Böyle gergin, böyle suçlamacı bir seçim atmosferinde hem birey hem de toplum olarak ruh sağlığımızın yerinde olması beklenemez elbette. Çünkü ‘algı’ yönetiliyor yada bir takım gerçekler manipüle ediliyor. Farklı fikirler ‘ya iyi ya kötü’ , ‘ya var oluş ya yok oluş’ şeklinde önümüze sunuluyor. Nefret dili pekiştiriliyor. Terör tehlikesi, ekonomik sorunlar, devletin bekası gibi seçmeni kışkırtan siyasi propagandalar seçmenlerin kararlarını manipüle etmek adına kullanılıyor ve olumlu sonuç da veriyor. 

Peki ne oluyor sonra? Toplumsal olarak ‘kutuplaştırılmaya’ itiyoruz. Ya bendensin ya ötekisin deniliyoruz. Ya çoğunluk ya azınlık oluyoruz. Ya umutlanıyor ya dibe çöküyoruz. Ya % 49,52’yi yada % 44,88’yi temsil ediyoruz. 85 milyonluk bir toplum olarak ikiye ayrılıyoruz. Çeşitliliği, farklılığı yok sayıyoruz. Aramıza sınır çiziyoruz. Birbirimize dokunmuyoruz. Hatta abartılıp devletini, bayrağını, toprağını seven bizler terörist ilan ediliyoruz.

Peki bireysel olarak neler yaşıyoruz? DSM-5’in kriterlerini esas alsam, çevremdeki bir çok insanın depresif duygu durumu yada anksiyete semptomları gösterdiğini rahatlıkla görebiliyorum. Çökkün duygu durumu, umutsuzluk, çaresizlik, ilgide belirgin azalma ya da bunlardan zevk almama, uykusuzluk çekme, enerji düşüklüğü yada huzursuzluk, sürekli diken üzerinde olma hissi, kolay kızma vs... Merak ediyorum, hiç gözlemlediniz mi sokakta yürürken kaç tane insanın suratı gülüyor?
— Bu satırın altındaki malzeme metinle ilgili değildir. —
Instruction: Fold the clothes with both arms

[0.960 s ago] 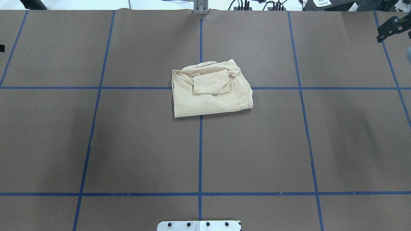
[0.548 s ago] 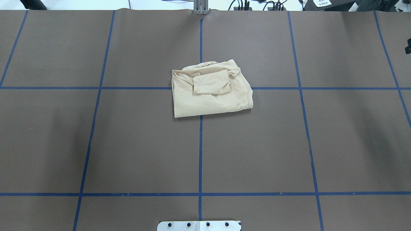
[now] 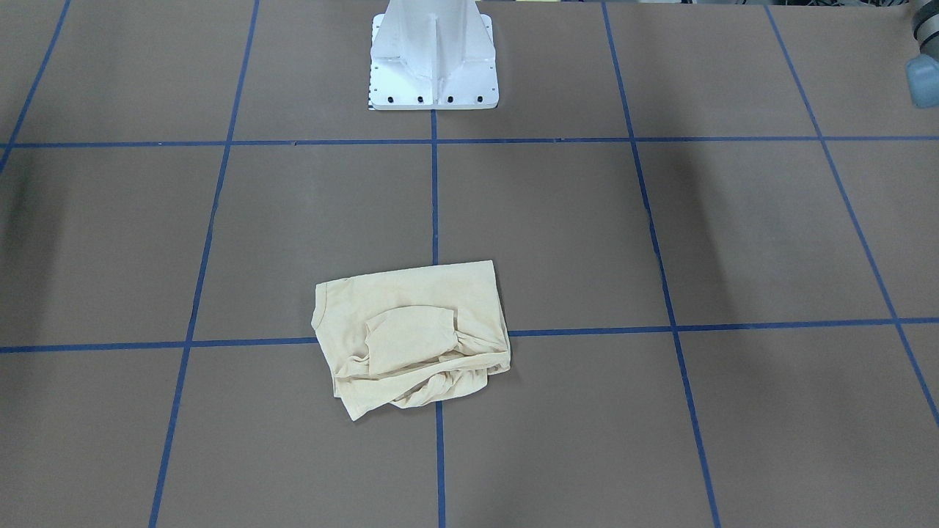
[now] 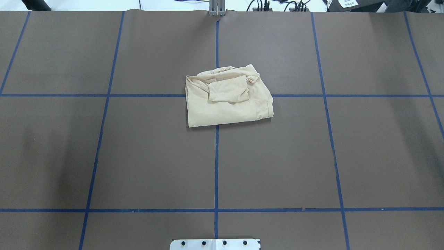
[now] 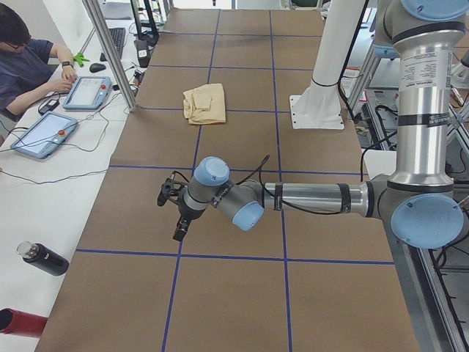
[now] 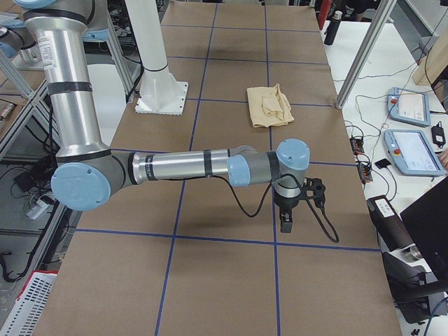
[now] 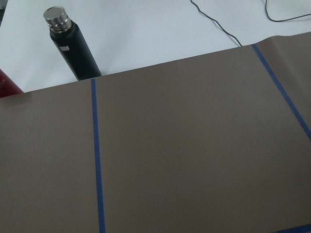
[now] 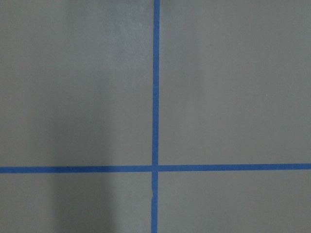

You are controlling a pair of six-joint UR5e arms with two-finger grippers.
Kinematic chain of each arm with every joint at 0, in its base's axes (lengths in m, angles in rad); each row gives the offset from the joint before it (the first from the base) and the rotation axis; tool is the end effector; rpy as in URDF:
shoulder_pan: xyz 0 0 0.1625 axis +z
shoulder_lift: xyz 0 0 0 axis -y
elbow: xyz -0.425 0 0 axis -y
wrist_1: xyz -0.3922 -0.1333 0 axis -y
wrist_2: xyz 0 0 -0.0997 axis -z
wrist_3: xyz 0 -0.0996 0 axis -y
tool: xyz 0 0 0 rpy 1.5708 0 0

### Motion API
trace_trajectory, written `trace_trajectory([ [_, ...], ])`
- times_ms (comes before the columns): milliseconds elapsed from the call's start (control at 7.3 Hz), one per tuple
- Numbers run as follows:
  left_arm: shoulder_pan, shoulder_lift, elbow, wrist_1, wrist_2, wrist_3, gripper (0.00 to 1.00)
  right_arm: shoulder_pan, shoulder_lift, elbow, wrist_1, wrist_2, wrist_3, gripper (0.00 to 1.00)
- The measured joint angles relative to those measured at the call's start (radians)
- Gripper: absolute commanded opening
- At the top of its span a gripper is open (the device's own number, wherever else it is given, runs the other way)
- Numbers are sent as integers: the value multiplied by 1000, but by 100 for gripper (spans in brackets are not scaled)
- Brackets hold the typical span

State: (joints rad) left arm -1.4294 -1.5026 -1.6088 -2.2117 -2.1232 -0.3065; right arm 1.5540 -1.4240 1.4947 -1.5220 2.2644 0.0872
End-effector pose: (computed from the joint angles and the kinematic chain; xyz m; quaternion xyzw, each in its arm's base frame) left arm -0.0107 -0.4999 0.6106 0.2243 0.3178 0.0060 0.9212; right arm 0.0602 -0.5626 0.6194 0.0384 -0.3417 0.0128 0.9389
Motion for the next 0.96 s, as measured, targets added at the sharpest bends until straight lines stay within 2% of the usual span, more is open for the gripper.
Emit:
trace_trajectory([
  [274,-68,4,-82,229,-2,218,99,44,-33,-59,-7,43,-111,100],
  [548,-97,17,-134,420,-17,338,99,59,-72,-57,-6,97,-132,100],
  [960,-102,69,-145,543,-188,357,99,57,-77,-19,-7,128,-111,100],
])
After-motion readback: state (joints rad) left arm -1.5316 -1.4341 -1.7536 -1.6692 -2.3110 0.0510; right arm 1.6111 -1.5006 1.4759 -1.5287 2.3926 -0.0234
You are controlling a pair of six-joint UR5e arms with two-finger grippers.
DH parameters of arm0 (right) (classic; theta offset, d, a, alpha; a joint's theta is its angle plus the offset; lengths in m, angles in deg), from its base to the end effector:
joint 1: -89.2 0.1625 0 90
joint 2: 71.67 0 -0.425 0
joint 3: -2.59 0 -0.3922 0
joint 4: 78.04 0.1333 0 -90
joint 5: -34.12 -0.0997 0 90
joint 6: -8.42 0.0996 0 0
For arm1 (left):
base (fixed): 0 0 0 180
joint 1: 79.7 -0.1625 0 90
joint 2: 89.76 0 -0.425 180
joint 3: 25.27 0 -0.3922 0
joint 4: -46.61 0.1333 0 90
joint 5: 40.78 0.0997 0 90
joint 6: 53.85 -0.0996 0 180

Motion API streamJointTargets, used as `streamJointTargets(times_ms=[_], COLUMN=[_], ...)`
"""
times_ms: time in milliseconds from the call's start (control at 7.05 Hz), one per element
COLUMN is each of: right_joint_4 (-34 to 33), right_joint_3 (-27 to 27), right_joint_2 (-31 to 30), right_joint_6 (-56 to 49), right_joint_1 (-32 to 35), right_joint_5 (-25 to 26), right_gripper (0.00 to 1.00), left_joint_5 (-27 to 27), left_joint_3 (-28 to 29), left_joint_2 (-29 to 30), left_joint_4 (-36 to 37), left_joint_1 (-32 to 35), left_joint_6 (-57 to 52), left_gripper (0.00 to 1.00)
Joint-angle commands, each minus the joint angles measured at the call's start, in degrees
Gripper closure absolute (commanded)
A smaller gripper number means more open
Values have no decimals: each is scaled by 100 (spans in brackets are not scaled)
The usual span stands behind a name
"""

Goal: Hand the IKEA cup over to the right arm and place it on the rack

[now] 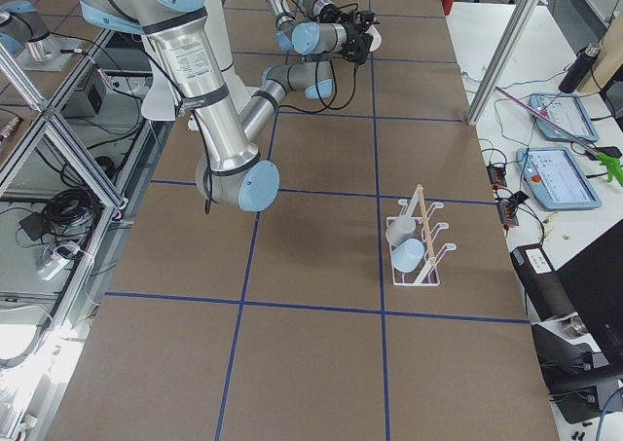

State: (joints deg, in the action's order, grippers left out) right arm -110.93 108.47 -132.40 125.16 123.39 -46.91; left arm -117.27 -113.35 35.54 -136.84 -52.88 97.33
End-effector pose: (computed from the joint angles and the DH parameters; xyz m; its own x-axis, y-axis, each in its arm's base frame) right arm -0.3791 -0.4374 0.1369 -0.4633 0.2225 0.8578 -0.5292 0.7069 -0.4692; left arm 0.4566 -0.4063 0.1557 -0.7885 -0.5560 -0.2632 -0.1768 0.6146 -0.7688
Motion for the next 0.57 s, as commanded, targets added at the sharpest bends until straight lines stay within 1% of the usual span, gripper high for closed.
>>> streamJointTargets(times_ms=[0, 142, 284, 425], right_joint_4=[3, 299, 528, 530], right_joint_3=[4, -92, -250, -269], right_joint_2=[0, -9, -9, -9], right_joint_6=[42, 42, 42, 42], right_joint_1=[9, 18, 18, 18], right_joint_5=[-9, -9, -9, -9], right_gripper=[100, 100, 100, 100], left_joint_5=[-7, -7, 10, 10], left_joint_3=[-16, -16, -34, -34], left_joint_2=[3, 3, -15, -6], left_joint_4=[-15, -24, -24, -16], left_joint_1=[-2, -2, -2, -2], left_joint_6=[0, 0, -78, -210], left_gripper=[91, 42, 0, 0])
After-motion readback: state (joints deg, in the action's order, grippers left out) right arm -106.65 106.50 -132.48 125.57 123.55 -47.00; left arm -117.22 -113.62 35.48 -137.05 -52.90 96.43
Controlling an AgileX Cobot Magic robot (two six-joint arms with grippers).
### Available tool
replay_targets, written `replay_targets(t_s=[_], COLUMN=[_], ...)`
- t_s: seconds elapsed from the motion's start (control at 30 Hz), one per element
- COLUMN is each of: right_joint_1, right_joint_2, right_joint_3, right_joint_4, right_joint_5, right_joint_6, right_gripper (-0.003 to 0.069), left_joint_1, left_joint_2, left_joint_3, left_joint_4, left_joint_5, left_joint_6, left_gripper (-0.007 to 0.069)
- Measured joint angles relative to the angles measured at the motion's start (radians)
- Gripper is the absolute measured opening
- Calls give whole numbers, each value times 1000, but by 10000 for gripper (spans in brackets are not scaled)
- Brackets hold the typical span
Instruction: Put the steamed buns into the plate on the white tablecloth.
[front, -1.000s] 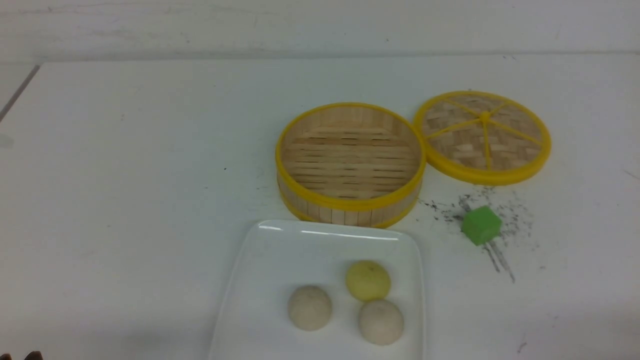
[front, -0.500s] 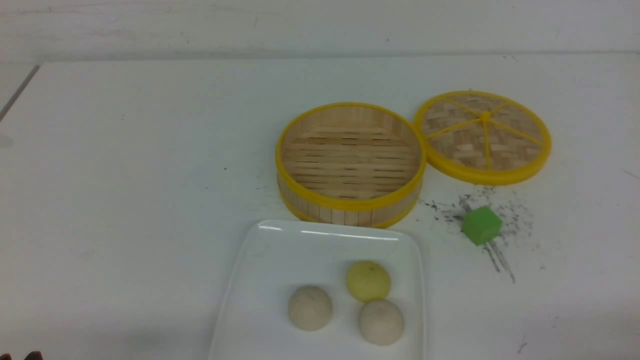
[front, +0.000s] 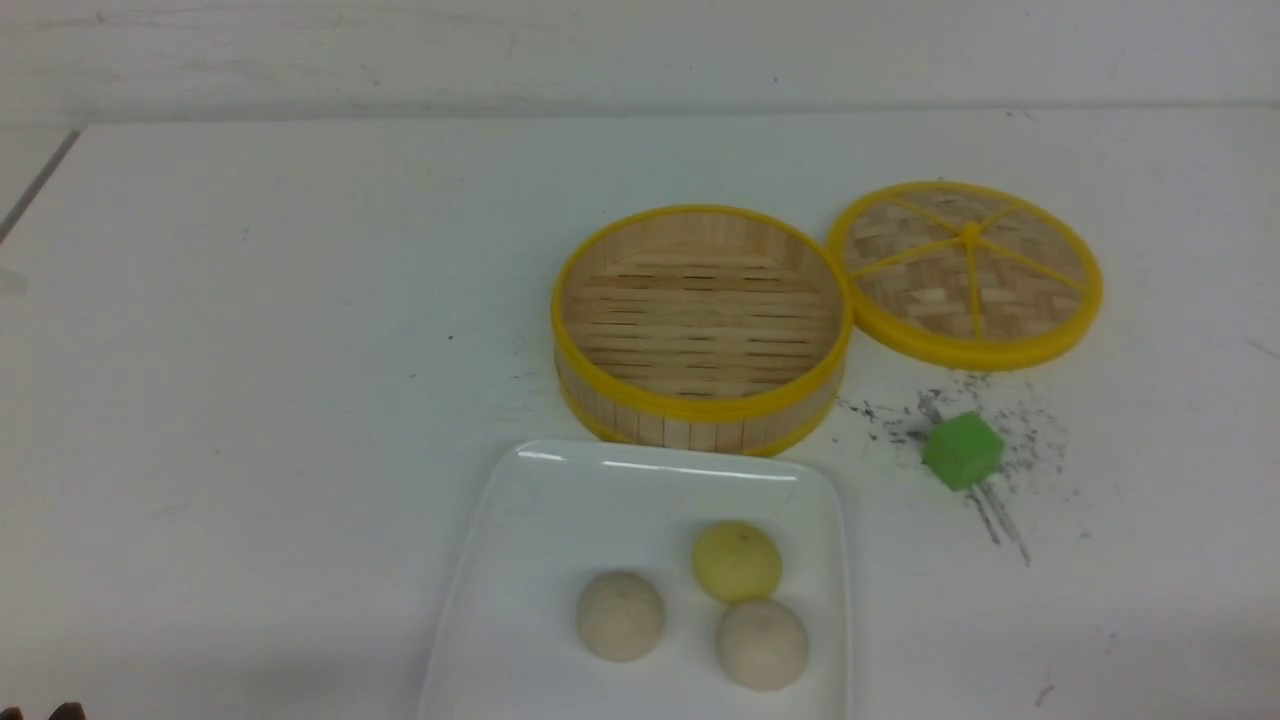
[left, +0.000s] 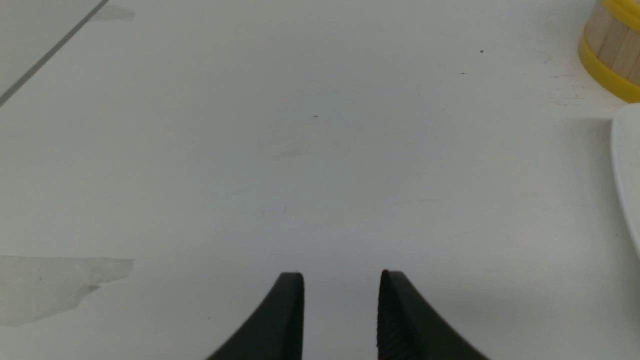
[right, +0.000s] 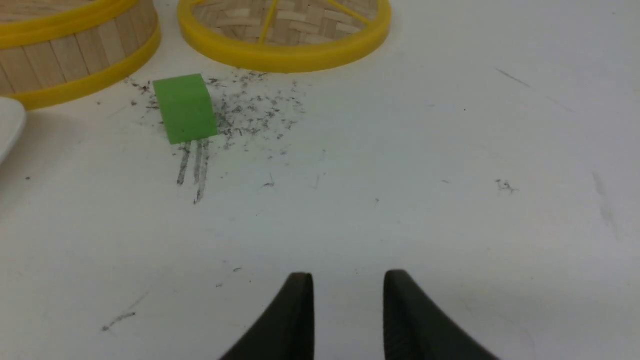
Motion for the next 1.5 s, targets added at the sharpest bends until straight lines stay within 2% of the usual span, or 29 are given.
replay_targets(t_s=[1.5], right_joint_1=[0], right_joint_2=[0], right_joint_3=[0], right_joint_4=[0], right_joint_5=[0], right_joint_6=[0], right_gripper=[239], left_joint_1=[0], left_joint_2=[0], left_joint_3=[0], left_joint_4=[0], left_joint_5=[0], left_joint_6=[0], left_gripper=[241])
Kaç tane üniversite genci mezun olduğunda iş bulabileceğini düşünüyor? Kaç tane kiracı, kira artışım ne olacak diye telaşa kapılmıyor? Kaçımız geleceğimizden endişe duymuyor? Kaçımız geleceğe dair alternatif planlar geliştirmiyor? 

Psikoloji demişken, seçmen psikolojisini ne belirliyor diye düşündünüz mü hiç? Yapılan bir çok araştırmaya göre ekonomik etmenlerden (mesela Süleyman Demirel’in dediği gibi ‘Tencerenin deviremeyeceği hükumet yoktur’ (!) söylemi), siyasi parti liderini ideolleştirmeye, belirsizliğe tahammülsüzlüğün karar verme sürecine etkisinden (gelecek yeni hükümet nasıl olacak acaba? En iyisi düzeni bozmayalım), korku duygumuzun tetiklenmesine (terör tehlikesi, ülkenin bölünmez bütünlüğüne karşı oluşan risklerin değerlendirilmesi) ve seçmenin belirli bir ideoloji ile aidiyet bağı kurmasına (dini, milli, tarihsel etkenler gibi) kadar çeşitlenebiliyor bu nedenler.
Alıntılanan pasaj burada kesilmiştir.